What this headline tells me is that makemytrip has been well and truly shafted. If the stock has nearly doubled on the first day, all it means is that MMYT raised just about half the cash from the IPO as it could have raised. If not anything else, the IPO has been a spectacular failure from the company’s point of view.

The US has a screwed up system for IPOs. Unlike in India where there is a 100% book-building process where there is effectively an auction to determine the IPO price (though within a band) in the US it is all the responsibility of the bank in charge of the IPO to distribute stock (as far as I understand). Which is why working in Equity Capital Markets groups in investment banks is so much more work there than it is here – you need to go around to potential investors hawking the stock and convincing them to invest, etc.

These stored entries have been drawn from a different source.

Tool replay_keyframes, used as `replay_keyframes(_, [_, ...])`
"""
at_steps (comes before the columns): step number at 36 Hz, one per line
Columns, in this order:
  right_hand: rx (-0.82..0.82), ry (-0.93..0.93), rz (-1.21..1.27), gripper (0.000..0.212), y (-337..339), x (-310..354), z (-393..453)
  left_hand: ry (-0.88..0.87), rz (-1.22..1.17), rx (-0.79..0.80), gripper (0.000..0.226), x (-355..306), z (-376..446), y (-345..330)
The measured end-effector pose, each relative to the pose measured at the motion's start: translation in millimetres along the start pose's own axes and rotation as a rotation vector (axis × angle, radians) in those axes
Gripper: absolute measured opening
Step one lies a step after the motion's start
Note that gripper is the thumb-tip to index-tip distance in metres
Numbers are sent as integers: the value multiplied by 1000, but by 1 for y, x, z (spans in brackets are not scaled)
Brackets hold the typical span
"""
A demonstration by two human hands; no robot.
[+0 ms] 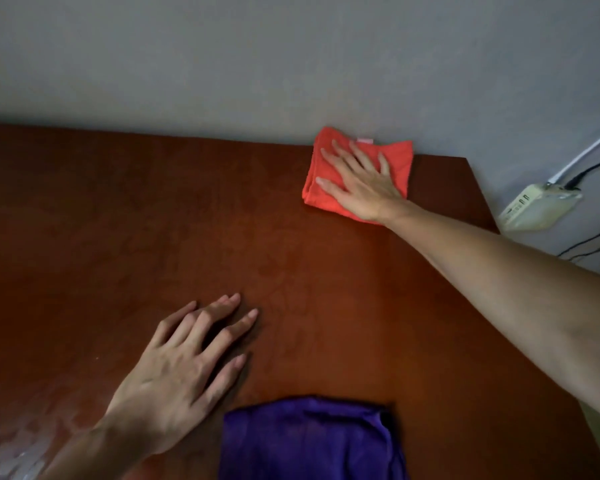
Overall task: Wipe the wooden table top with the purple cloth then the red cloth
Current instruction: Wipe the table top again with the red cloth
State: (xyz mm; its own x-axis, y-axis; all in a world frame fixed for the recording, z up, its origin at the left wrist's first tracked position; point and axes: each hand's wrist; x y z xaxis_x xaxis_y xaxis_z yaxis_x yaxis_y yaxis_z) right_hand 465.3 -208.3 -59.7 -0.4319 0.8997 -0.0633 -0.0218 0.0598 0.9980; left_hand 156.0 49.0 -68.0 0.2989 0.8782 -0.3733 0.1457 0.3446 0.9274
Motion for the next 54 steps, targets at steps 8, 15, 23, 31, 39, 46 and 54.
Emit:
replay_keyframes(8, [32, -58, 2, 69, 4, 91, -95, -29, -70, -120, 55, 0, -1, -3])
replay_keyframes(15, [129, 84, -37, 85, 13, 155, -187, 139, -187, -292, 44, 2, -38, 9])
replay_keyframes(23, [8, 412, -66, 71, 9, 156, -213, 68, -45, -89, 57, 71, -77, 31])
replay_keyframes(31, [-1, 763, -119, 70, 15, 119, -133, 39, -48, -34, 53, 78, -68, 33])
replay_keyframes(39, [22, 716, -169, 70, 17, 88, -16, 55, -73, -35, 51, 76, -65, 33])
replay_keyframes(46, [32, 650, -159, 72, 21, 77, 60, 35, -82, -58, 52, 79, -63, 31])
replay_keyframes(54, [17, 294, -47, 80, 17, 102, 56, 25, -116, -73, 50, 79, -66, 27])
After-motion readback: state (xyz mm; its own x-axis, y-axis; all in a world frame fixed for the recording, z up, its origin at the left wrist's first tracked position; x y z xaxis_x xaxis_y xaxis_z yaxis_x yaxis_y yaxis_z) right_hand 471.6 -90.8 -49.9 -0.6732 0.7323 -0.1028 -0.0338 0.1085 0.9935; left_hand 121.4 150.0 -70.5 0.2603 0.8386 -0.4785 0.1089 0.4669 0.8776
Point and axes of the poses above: each hand's wrist, its own z-axis towards the middle knuckle, its own y-axis out of the back of the hand, x = y × z, and after that the axes turned 9 degrees about -z, right-handed
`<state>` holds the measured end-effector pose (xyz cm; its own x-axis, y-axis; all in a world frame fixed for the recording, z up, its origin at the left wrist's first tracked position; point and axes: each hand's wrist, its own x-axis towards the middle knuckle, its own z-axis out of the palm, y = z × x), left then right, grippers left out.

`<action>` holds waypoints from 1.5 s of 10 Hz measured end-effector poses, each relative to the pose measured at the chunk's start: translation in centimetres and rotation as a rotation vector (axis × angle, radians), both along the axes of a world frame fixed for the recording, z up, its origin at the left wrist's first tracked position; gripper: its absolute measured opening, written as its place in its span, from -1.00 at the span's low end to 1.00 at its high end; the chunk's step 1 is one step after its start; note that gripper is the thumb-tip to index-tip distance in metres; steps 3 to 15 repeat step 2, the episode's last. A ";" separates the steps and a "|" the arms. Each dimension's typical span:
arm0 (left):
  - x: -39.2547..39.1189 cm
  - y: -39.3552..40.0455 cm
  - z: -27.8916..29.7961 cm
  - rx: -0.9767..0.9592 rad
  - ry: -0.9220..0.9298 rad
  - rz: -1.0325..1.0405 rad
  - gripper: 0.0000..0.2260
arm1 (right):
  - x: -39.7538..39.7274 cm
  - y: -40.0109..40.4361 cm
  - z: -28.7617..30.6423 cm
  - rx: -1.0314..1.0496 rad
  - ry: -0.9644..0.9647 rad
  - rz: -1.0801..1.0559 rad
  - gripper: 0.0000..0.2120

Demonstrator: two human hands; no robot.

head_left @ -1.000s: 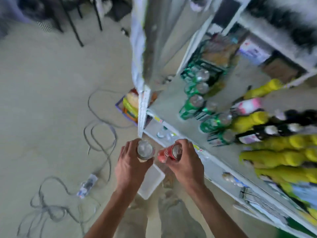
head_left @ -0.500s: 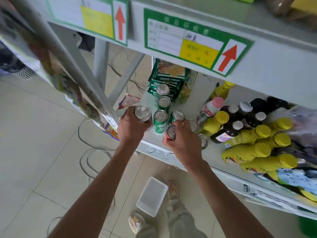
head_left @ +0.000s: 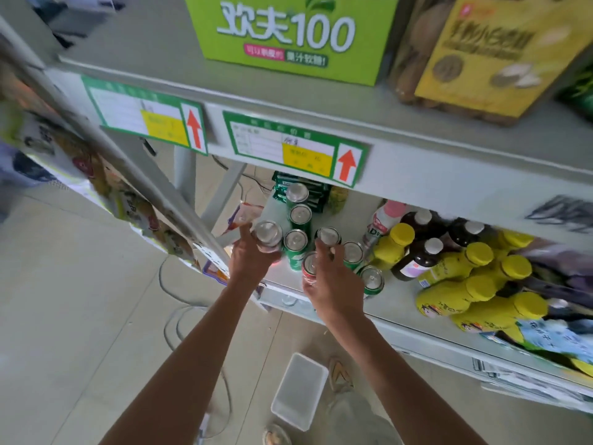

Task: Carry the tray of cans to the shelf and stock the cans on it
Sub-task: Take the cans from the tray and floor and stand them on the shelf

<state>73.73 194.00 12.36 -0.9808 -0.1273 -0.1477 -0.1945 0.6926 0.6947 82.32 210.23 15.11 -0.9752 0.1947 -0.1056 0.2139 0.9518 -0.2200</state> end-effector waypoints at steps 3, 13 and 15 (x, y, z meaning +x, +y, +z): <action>7.3 -2.9 5.6 -0.100 -0.050 -0.186 -0.07 | 9.2 0.5 3.7 -0.078 0.096 -0.095 -0.13; 7.3 -2.9 5.6 -0.100 -0.050 -0.186 -0.07 | 9.2 0.5 3.7 -0.078 0.096 -0.095 -0.13; 7.3 -2.9 5.6 -0.100 -0.050 -0.186 -0.07 | 9.2 0.5 3.7 -0.078 0.096 -0.095 -0.13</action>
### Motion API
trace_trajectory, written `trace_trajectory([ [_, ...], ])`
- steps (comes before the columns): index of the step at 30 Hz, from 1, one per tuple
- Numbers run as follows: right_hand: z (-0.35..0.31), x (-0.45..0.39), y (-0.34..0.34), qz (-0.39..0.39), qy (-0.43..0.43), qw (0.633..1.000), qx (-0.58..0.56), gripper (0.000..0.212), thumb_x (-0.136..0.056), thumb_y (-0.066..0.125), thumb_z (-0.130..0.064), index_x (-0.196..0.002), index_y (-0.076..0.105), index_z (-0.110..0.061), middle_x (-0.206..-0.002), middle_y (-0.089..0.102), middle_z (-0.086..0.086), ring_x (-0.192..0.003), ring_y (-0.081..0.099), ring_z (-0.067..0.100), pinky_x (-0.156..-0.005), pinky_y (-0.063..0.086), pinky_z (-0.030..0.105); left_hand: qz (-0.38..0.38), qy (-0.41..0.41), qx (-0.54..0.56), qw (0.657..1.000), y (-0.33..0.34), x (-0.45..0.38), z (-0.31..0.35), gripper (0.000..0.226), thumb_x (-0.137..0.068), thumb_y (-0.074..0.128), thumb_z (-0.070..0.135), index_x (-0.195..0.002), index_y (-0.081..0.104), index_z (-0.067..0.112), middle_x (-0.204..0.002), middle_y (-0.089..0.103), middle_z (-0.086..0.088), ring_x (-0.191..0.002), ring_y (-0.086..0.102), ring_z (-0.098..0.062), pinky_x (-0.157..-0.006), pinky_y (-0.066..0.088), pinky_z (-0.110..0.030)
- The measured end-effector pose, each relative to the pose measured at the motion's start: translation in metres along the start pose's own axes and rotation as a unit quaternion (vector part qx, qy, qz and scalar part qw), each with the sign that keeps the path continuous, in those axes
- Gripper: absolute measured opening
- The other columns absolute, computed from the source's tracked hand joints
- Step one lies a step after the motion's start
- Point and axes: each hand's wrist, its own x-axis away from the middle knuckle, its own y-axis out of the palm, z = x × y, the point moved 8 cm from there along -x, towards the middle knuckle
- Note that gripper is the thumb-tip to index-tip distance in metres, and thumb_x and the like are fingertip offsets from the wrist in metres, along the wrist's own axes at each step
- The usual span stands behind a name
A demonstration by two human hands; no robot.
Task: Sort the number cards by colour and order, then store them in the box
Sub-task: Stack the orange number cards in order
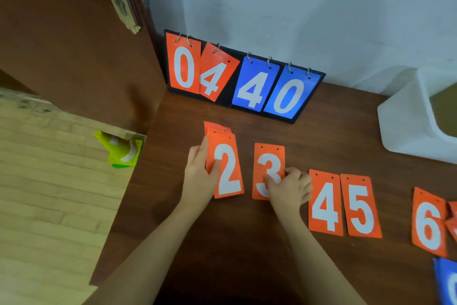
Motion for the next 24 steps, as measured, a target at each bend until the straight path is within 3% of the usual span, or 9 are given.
trace_trajectory([
  [6,-0.006,-0.010,0.000,-0.023,0.022,0.999,-0.031,0.053,-0.078,0.074,-0.027,-0.121,0.046,-0.013,-0.131,0.042,0.011,-0.127,0.035,0.030,-0.106,0.025,0.042,-0.012,-0.011,-0.028,0.999,0.002,0.003,-0.004,0.061,-0.092,0.053,0.026,-0.144,0.023,0.020,-0.138,0.038,-0.006,-0.121,0.047,-0.020,-0.087,0.050,-0.030],
  [8,-0.007,-0.007,-0.003,-0.016,-0.005,0.996,-0.091,0.035,-0.084,0.068,-0.018,-0.112,0.047,-0.017,-0.121,0.054,0.008,-0.121,0.046,0.027,-0.105,0.029,0.041,-0.010,-0.008,-0.033,0.999,0.002,0.004,-0.005,0.060,-0.092,0.053,0.027,-0.144,0.025,0.021,-0.138,0.038,-0.006,-0.120,0.048,-0.020,-0.087,0.049,-0.029],
  [10,-0.010,0.001,-0.007,-0.024,-0.044,0.982,-0.180,0.024,-0.089,0.061,-0.013,-0.103,0.045,-0.023,-0.113,0.058,0.004,-0.115,0.053,0.025,-0.096,0.042,0.038,-0.011,-0.005,-0.034,0.999,0.002,0.006,-0.005,0.059,-0.092,0.052,0.027,-0.144,0.025,0.020,-0.138,0.039,-0.006,-0.120,0.048,-0.020,-0.087,0.048,-0.028],
  [14,-0.018,0.019,-0.035,0.000,-0.115,0.952,-0.285,0.020,-0.089,0.061,-0.015,-0.103,0.048,-0.022,-0.105,0.058,-0.004,-0.103,0.058,0.012,-0.076,0.048,0.018,-0.017,-0.024,-0.018,0.999,0.007,0.009,-0.007,0.058,-0.092,0.051,0.026,-0.144,0.025,0.021,-0.137,0.039,-0.006,-0.120,0.048,-0.020,-0.087,0.051,-0.031],
  [17,-0.020,0.029,-0.040,-0.025,-0.105,0.931,-0.350,0.019,-0.088,0.063,-0.017,-0.103,0.052,-0.021,-0.101,0.060,-0.007,-0.097,0.060,0.009,-0.077,0.053,0.022,-0.029,-0.012,0.031,0.999,0.015,0.013,0.009,0.055,-0.092,0.051,0.028,-0.142,0.029,0.025,-0.132,0.041,0.000,-0.114,0.052,-0.016,-0.085,0.053,-0.030],
  [22,-0.016,0.035,-0.040,-0.048,-0.116,0.933,-0.337,0.020,-0.088,0.062,-0.020,-0.106,0.054,-0.021,-0.102,0.060,-0.008,-0.095,0.059,0.006,-0.072,0.048,0.013,-0.062,0.054,0.085,0.993,0.038,0.029,0.054,0.051,-0.094,0.047,0.027,-0.142,0.029,0.025,-0.116,0.038,0.011,-0.102,0.050,-0.005,-0.078,0.045,-0.011],
  [24,-0.007,0.028,-0.042,-0.052,-0.127,0.942,-0.307,0.021,-0.090,0.060,-0.024,-0.110,0.056,-0.020,-0.107,0.060,-0.007,-0.098,0.058,0.007,-0.076,0.047,0.013,-0.060,0.044,0.094,0.993,0.050,0.033,0.061,0.053,-0.094,0.049,0.027,-0.143,0.028,0.024,-0.118,0.037,0.011,-0.103,0.049,-0.004,-0.079,0.044,-0.012],
])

Now, the bank usually gets paid a percentage of the total money raised in the IPO so it is in their incentive to set the price as high as they can (and the fact that they are underwriting means they can’t get too greedy and set a price no one will buy at). Or so it is designed.

The problem arises because the firm that is IPOing is not the only client of the bank. Potential investors in the IPO are most likely to be clients of other divisions of the bank (say, sales and trading). By giving these investors a “good price” on the IPO (i.e. by setting the IPO price too low), the bank hopes to make up for the commission it loses by way of business that the investors give to other divisions of the bank. If most of the IPO buyers are clients of the bank’s sales and trading division (it’s almost always the case) then what all these clients together gain by a low IPO price far outweighs the bank’s lost commission.

It is probably because of this nexus that Google decided to not raise money in a conventional way but instead go through an auction (it made big news back then, but then that’s how things always happen in India so we have a reason to be proud). Unfortunately they were able to do it only because they are google and other companies have failed to successfully raise money by that process.

The nexus between investment banks and investors in IPOs remains and unless there are enough companies that want to do a Google, it won’t be a profitable option to IPO in the US. Which makes it even more intriguing that MMYT chose to raise funds in the US and not here in India.